When the line containing "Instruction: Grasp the" is found in the data below, copy it and each line after it through the line containing "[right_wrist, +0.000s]", exactly and with no others.

### SUPPLIED MATERIAL

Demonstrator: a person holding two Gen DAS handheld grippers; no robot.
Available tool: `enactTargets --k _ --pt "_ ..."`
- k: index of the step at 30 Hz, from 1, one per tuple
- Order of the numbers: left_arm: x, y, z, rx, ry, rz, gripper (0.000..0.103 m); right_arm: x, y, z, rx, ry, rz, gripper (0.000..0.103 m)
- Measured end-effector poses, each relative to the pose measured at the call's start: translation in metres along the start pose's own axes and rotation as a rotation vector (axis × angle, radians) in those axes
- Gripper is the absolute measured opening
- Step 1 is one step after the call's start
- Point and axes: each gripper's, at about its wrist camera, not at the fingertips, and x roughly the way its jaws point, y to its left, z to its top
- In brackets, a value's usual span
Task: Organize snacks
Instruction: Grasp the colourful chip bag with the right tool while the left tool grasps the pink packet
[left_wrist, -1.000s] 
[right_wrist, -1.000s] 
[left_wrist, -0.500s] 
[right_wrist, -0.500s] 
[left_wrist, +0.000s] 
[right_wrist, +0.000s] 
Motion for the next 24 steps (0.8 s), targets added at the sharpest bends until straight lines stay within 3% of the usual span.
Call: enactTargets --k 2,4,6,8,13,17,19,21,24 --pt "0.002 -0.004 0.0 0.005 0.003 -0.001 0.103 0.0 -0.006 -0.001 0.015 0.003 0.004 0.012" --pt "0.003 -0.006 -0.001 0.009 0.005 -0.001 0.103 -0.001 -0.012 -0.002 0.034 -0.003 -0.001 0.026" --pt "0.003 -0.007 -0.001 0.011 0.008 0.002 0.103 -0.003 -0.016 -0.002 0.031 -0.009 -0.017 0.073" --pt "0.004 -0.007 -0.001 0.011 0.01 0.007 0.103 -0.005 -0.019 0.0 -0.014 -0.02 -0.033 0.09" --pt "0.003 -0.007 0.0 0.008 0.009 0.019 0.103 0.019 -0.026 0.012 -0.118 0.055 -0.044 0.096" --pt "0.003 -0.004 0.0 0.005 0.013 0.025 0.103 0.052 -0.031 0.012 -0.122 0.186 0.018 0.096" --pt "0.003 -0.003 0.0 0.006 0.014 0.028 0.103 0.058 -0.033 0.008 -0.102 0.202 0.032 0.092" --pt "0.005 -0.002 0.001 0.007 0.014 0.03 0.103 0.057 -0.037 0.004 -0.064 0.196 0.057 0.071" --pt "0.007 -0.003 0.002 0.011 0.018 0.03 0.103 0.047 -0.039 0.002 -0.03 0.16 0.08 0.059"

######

▸ WRITTEN SOLUTION
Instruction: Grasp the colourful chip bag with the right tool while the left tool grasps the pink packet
[left_wrist, -1.000s] 
[right_wrist, -1.000s] 
[left_wrist, -0.500s] 
[right_wrist, -0.500s] 
[left_wrist, +0.000s] 
[right_wrist, +0.000s] 

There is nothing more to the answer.